Ricore: Was wäre Ihr Rat für die junge Schauspielgeneration, die in dem Beruf Fuß fassen wollen?

Algrang: Das ist schwer zu sagen. Die jüngere Generation hat wahrscheinlich ganz andere Vorstellungen von der Schauspielerei, als ich sie damals hatte. Wenn man sich entschieden hat, Schauspieler zu werden, dann sollte man Vollgas geben. Irgendwann kommt auch das Glück.

Ricore: Was empfinden Sie, wenn Sie sich heute selbst auf der Leinwand sehen?

Algrang: Es gibt Situationen, in denen ich mir fremd vorkomme. Dann gibt es Momente, in denen ich merke, dass ich mit den Gedanken nicht ganz bei der Sache war. In "Bergblut" war ich zum ersten Mal mit mir zufrieden.

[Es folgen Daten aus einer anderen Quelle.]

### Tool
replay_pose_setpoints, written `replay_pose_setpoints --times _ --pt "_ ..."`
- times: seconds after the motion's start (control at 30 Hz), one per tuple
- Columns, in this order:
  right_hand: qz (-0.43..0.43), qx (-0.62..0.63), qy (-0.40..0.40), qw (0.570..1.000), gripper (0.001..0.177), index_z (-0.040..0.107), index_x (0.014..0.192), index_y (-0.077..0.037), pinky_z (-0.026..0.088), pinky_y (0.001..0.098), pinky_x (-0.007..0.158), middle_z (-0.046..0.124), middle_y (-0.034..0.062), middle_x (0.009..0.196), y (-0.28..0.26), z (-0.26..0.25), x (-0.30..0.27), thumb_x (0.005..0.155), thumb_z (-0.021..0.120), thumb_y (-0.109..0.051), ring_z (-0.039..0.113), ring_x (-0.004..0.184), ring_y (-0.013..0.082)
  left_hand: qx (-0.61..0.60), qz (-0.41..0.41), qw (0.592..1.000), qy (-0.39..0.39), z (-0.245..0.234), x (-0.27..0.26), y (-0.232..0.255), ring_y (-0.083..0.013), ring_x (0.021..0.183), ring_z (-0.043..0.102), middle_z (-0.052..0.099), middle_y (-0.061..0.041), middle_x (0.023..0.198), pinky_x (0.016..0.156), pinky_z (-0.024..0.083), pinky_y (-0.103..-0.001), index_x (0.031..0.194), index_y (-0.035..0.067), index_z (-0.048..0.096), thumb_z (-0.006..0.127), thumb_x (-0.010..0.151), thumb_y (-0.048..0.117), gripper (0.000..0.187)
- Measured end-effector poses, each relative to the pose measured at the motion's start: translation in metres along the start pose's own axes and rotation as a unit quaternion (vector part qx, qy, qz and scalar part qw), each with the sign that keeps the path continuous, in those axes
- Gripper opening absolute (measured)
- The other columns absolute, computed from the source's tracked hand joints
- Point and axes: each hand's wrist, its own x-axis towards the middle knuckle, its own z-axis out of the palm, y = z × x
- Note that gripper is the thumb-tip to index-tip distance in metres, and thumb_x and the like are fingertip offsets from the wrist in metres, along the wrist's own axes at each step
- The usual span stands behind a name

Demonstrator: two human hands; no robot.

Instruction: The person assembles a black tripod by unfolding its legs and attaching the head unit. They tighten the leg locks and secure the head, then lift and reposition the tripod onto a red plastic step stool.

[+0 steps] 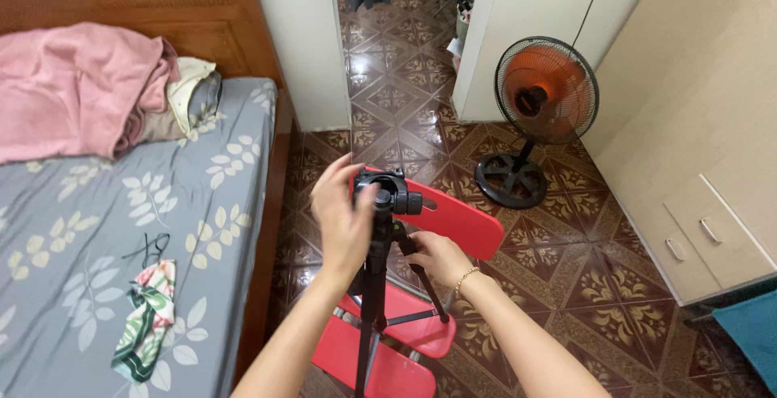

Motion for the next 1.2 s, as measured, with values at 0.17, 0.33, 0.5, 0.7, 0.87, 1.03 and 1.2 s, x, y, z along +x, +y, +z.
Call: replay_pose_setpoints --times 0.17,0.33,0.5,0.7,0.87,1.03,1.2 --pt "-0.138 -0.058 0.067 0.986 0.040 0.070 0.118 -0.010 0.057 0.0365 0.086 0.077 0.0104 0.107 0.007 -0.011 0.021 0.081 0.079 -0.023 0.075 0.097 0.0232 -0.047 -0.178 0.983 -0.015 0.013 -0.065 -0.029 -0.0359 0.140 0.035 0.037 -0.025 0.149 0.118 0.026 -0.047 0.149 -0.004 0.032 0.069 0.093 0.030 0.075" --pt "-0.106 -0.078 0.103 0.986 0.040 0.070 0.117 -0.010 0.057 0.0377 0.087 0.077 0.0107 0.107 0.015 -0.014 0.044 0.081 0.080 -0.024 0.074 0.099 0.0260 -0.070 -0.221 0.963 -0.135 0.027 -0.091 -0.033 -0.0298 0.125 0.048 0.043 -0.022 0.138 0.105 0.038 -0.041 0.142 -0.003 0.033 0.078 0.085 0.032 0.081" --pt "-0.124 -0.072 0.132 0.981 0.041 0.070 0.118 -0.010 0.056 0.0398 0.087 0.075 0.0125 0.107 0.023 -0.008 0.041 0.080 0.078 -0.022 0.073 0.099 0.0286 -0.157 -0.386 0.903 -0.109 0.039 -0.096 -0.030 -0.0139 0.087 0.063 0.067 -0.007 0.096 0.080 0.052 -0.030 0.121 0.003 0.057 0.077 0.085 0.031 0.049" --pt "-0.197 -0.085 -0.073 0.974 0.047 0.068 0.124 -0.008 0.058 0.0374 0.087 0.075 0.0117 0.110 0.026 -0.041 0.037 0.082 0.080 -0.024 0.074 0.101 0.0247 -0.117 -0.435 0.892 0.042 0.043 -0.125 -0.001 -0.0160 0.075 0.056 0.061 -0.006 0.086 0.068 0.047 -0.033 0.109 0.001 0.058 0.085 0.084 0.025 0.044" --pt "-0.300 0.036 -0.193 0.934 0.052 0.065 0.126 -0.006 0.057 0.0336 0.089 0.076 0.0098 0.111 0.014 -0.037 0.034 0.078 0.079 -0.017 0.073 0.100 0.0190 -0.054 -0.444 0.884 0.134 0.036 -0.171 0.020 -0.0113 0.080 0.061 0.066 -0.003 0.089 0.073 0.051 -0.029 0.114 0.005 0.055 0.081 0.084 0.024 0.044" --pt "-0.299 0.011 -0.250 0.921 0.047 0.067 0.125 -0.004 0.058 0.0323 0.089 0.076 0.0078 0.114 0.006 -0.015 0.014 0.082 0.078 -0.021 0.073 0.100 0.0165 -0.082 -0.444 0.873 0.184 0.024 -0.214 0.025 -0.0085 0.089 0.061 0.068 0.000 0.103 0.079 0.051 -0.027 0.125 0.009 0.048 0.073 0.091 0.020 0.044" --pt "-0.327 0.014 -0.330 0.885 0.045 0.072 0.123 -0.003 0.056 0.0306 0.095 0.079 0.0103 0.111 0.002 0.007 0.002 0.084 0.077 -0.025 0.074 0.101 0.0158 -0.106 -0.468 0.849 0.220 0.012 -0.245 0.025 -0.0103 0.087 0.060 0.068 -0.004 0.101 0.078 0.050 -0.028 0.136 0.012 0.045 0.071 0.092 0.017 0.051"
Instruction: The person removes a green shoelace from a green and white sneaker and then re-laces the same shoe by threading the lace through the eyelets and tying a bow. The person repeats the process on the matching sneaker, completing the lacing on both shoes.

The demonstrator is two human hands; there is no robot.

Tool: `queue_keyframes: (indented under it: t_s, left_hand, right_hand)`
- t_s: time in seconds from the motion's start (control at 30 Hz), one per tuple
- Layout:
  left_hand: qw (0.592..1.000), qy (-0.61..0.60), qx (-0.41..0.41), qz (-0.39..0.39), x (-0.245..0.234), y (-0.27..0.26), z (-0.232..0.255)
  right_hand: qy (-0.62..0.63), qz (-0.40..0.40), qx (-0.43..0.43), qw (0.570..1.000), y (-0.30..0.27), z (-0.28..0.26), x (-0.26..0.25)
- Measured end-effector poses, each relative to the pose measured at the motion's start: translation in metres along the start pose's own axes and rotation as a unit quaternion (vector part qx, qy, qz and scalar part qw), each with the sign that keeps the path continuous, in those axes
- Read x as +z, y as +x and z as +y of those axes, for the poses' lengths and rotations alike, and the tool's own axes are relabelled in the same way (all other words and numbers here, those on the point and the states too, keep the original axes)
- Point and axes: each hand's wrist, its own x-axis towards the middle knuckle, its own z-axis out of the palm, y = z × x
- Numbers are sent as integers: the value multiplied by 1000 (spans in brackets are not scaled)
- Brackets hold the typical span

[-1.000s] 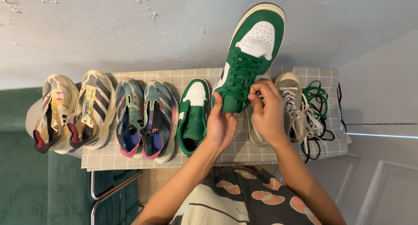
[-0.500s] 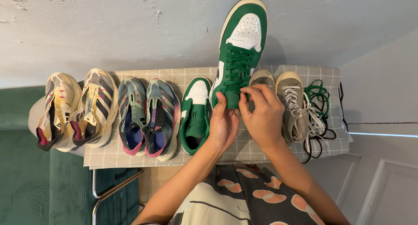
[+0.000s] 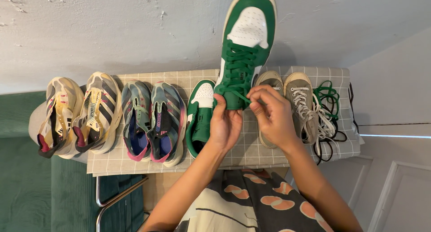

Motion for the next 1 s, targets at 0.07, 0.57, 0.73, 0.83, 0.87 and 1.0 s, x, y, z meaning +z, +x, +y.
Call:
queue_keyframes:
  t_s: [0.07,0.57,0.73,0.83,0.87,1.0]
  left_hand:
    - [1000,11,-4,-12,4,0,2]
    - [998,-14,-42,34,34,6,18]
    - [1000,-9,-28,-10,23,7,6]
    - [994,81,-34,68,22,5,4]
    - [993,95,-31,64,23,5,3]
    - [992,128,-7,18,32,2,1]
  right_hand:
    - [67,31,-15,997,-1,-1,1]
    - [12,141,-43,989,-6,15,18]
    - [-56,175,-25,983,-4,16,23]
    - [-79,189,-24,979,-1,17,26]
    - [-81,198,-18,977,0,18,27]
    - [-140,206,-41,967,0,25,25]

Ricore: Glauben Sie, dass "Bergblut" in Südtirol einen Aufschwung der Filmlandschaft bewirken wird?

Algrang: Ich wünsche es mir. Im Moment stehen die Zeichen dafür gut. Man muss schauen, wie sich das entwickelt. Im Sommer fanden in Südtirol die Dreharbeiten zum nächsten Terence Hill-Film statt. Ich bin gespannt, was aus der Filmlandschaft hier werden wird.

Ricore: Welche Projekte stehen bei Ihnen als nächstes an?

Algrang: Es gibt viele Projekte, die aber noch sehr vage sind. Zwei davon wurden bereits verschoben. Es gibt einige Anfragen und Vorschläge aber noch nichts Konkretes.